Por un camino vertical que ella sabía, marcado sobre el brocadillo desgastado, la gata casi acababa de alcanzar el techo. Durante un instante imitó a la lagartija gris, pegada al muro con las patas separadas, luego fingió sentir vértigo y se atrevió a lanzar un maullido zalamero. Dócilmente, Alain se colocó debajo de ella, le ofreció sus hombros, y Saha descendió pegada a la pared como una gota de lluvia por el cristal. Se acomodó en el hombro de Alain, y juntos se dirigieron a su dormitorio.

Un racimo largo y colgante de lluvia de oro, negro delante de la ventana abierta, se convirtió en un racimo largo y amarillo claro cuando Alain encendió la luz del techo y la lámpara de la mesilla. Echó a la gata sobre la cama inclinando el hombro y vagó de la habitación al cuarto de baño, inútilmente, como un hombre a quien el cansancio impide acostarse.

Se asomó al jardín, buscó con una mirada hostil la balumba blanca de las «obras» inacabadas, abrió y cerró cajones y cajas donde dormían sus verdaderos secretos: un dólar de oro, una sortija con un sello, un dije de ágata que colgaba de la leontina de su padre; algunas semillas rojas y negras procedentes de una achira exótica; un rosario de nácar de la primera comunión; una pulserita rota, recuerdo de una joven amante tormentosa que había pasado como una exhalación estrepitosa… El resto de sus bienes terrenales no eran sino libros en rústica y encuadernados, cartas, fotografías…

Manejaba pensativo esos pequeños pecios, brillantes y sin valor como la pedrería de colores que se halla en los nidos de los pájaros ladrones. «Hay que tirar todo esto… ¿o dejarlo aquí? No me importa… ¿Me importa?». Su condición de hijo único le hacía sentir apego por todo lo que nunca había compartido ni disputado…

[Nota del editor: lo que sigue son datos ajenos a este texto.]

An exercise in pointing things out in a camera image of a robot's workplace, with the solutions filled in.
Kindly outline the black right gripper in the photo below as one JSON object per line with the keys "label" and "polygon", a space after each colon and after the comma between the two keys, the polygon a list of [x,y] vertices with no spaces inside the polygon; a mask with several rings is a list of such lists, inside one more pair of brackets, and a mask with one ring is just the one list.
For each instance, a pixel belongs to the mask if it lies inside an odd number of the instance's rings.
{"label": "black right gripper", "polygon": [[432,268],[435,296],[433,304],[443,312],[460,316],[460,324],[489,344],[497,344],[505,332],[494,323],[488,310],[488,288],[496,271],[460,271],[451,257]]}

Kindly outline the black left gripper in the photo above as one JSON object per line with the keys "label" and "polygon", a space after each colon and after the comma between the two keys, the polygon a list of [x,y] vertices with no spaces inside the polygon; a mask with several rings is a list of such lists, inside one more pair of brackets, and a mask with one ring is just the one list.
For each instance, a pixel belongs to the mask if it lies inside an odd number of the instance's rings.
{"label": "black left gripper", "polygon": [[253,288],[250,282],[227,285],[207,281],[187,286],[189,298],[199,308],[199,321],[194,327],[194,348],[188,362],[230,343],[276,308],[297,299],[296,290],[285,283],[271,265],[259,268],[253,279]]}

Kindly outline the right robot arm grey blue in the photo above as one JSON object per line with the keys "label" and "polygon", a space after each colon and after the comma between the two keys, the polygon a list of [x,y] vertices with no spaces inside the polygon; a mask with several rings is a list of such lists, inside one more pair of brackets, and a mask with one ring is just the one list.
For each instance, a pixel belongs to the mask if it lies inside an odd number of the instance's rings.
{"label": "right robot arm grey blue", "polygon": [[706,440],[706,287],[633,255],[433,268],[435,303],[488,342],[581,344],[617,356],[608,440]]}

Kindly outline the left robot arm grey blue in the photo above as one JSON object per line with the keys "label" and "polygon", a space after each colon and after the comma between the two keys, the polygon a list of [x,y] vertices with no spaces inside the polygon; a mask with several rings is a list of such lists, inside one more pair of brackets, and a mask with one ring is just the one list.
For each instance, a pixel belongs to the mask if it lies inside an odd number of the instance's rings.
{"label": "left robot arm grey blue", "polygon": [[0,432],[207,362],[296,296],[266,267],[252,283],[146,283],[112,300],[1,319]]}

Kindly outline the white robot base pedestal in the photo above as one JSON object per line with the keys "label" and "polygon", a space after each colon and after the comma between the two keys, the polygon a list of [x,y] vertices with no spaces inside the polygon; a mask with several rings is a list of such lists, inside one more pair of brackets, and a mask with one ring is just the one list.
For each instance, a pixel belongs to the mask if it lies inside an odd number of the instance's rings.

Vio su cara en el espejo y se irritó consigo mismo. «¡Acuéstate de una vez! ¡Estás destrozado, es una vergüenza!», le dijo a ese joven tan guapo y rubio. «Sólo me encuentran guapo porque soy rubio. Si fuera moreno, sería feísimo». Criticó una vez más su nariz un poco caballuna, sus mejillas largas. Pero una vez más sonrió para mostrar los dientes, acarició con la mano la onda natural de sus cabellos rubios demasiado tupidos, y se sintió contento del matiz de sus ojos, de un gris tirando a verde entre pestañas negras. Se le marcaron dos hoyuelos, a un lado y otro de la sonrisa, los ojos se hundieron, rodeados de ojeras malvas. Se había afeitado esa mañana, pero una pálida barba incipiente le acentuaba los labios. «¡Qué facha! Me doy pena. No, me doy asco. ¿Es eso una cara de noche de bodas?». Al fondo del espejo, Saha lo contemplaba desde lejos, muy seria.

—¡Ya voy, ya voy!

Se echó en el campo fresco de las sábanas, procurando no aplastar a la gata. Le dedicó rápidamente unas cuantas letanías rituales adaptadas a las gracias características y a las virtudes de una gata llamada de los cartujos, de pura raza, pequeña y perfecta.

—Osito mío de grandes cachetes… Linda, linda gatita… Mi paloma azul… Demonio color de perla…

En cuanto apagó la luz, la gata empezó a pisar delicadamente el pecho de su amigo, perforando con una sola uña a cada pisada la seda del pijama, y alcanzado la piel lo justo para que Alain soportara un placer ansioso.